In 2019, the Consejo Regulador Rioja (Board of Directors) set new quality criteria. This is intended to strengthen consumer confidence in the Rioja brand. For this, new terms have been created that can appear on the label. These relate to the origin, the age of the vines, the expansion of the wines in terms of packaging and maturation time as well as production quantities. In future, the new terms are to be checked for further development every six months. All new terms are at the bottom of the label.
Viñas viejas : The wine must be made from 90% vines that are at least 35 to 100 years old
Viñas centenarias or Viñas prefiloxéricas : 90% of the wine must have been made from vines that are more than 100 years old (centenarias) or if they were planted before 1900 (prefiloxéricas = before phylloxera ).

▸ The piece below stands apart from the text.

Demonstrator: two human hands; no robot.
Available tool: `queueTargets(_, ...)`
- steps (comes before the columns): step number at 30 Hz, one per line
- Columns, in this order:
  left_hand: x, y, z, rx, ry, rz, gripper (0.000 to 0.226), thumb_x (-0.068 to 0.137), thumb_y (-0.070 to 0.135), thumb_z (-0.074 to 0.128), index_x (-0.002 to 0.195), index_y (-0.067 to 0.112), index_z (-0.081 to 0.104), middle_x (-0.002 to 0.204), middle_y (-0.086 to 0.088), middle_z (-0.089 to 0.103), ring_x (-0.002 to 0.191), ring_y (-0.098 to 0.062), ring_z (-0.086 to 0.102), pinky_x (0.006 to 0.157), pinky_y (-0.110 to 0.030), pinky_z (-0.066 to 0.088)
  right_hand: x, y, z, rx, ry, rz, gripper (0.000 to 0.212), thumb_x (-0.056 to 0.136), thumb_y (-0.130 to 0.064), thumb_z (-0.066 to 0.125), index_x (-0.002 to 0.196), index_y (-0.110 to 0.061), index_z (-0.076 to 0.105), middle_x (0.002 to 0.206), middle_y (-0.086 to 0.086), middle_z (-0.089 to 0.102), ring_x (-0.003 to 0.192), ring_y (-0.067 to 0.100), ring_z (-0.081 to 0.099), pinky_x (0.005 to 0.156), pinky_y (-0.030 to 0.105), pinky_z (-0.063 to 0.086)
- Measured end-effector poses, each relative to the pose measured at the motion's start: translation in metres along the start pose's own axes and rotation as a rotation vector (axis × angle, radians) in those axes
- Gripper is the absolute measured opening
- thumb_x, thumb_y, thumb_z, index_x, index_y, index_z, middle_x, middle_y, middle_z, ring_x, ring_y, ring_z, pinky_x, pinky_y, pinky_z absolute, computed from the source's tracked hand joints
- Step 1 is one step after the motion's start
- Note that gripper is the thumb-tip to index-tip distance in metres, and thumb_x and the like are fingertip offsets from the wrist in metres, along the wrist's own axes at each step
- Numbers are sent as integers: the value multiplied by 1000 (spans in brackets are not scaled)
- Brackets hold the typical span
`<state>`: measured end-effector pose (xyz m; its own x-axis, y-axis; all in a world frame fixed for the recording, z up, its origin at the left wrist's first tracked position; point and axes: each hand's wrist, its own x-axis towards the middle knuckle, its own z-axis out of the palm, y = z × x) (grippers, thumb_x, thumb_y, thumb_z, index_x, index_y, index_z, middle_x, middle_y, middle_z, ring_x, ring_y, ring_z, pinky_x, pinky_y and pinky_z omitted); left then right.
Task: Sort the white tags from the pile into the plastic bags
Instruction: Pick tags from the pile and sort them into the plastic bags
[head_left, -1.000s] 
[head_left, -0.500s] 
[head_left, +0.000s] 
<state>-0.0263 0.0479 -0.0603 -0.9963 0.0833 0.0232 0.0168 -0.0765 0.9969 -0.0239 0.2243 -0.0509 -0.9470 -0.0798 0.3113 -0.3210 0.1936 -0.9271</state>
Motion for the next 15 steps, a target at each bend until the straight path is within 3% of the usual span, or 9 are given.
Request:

Viñedos de altura : 90% of the wine must have been made from vines from over 550 meters above sea level.
Madurados en Bodegas (matured in the winery): Must only be used without references or pictures related to barrique, oak or wood. The terms "envejecido" or "aged" may not be used.
Ediciones or colecciones seleccionadas y limitadas (limited Quantities): Here the producer must list the number of bottles produced and what the edition or collection refers to.
Viñedos en propiedad (producer's vineyard): A wine with at least 90% vines from our own cultivated vineyards. The producer must have managed the sites continuously for at least ten years.
Embotellados en la propiedad ( Erzeugerabfüllung ): The producer is also the owner of the brand.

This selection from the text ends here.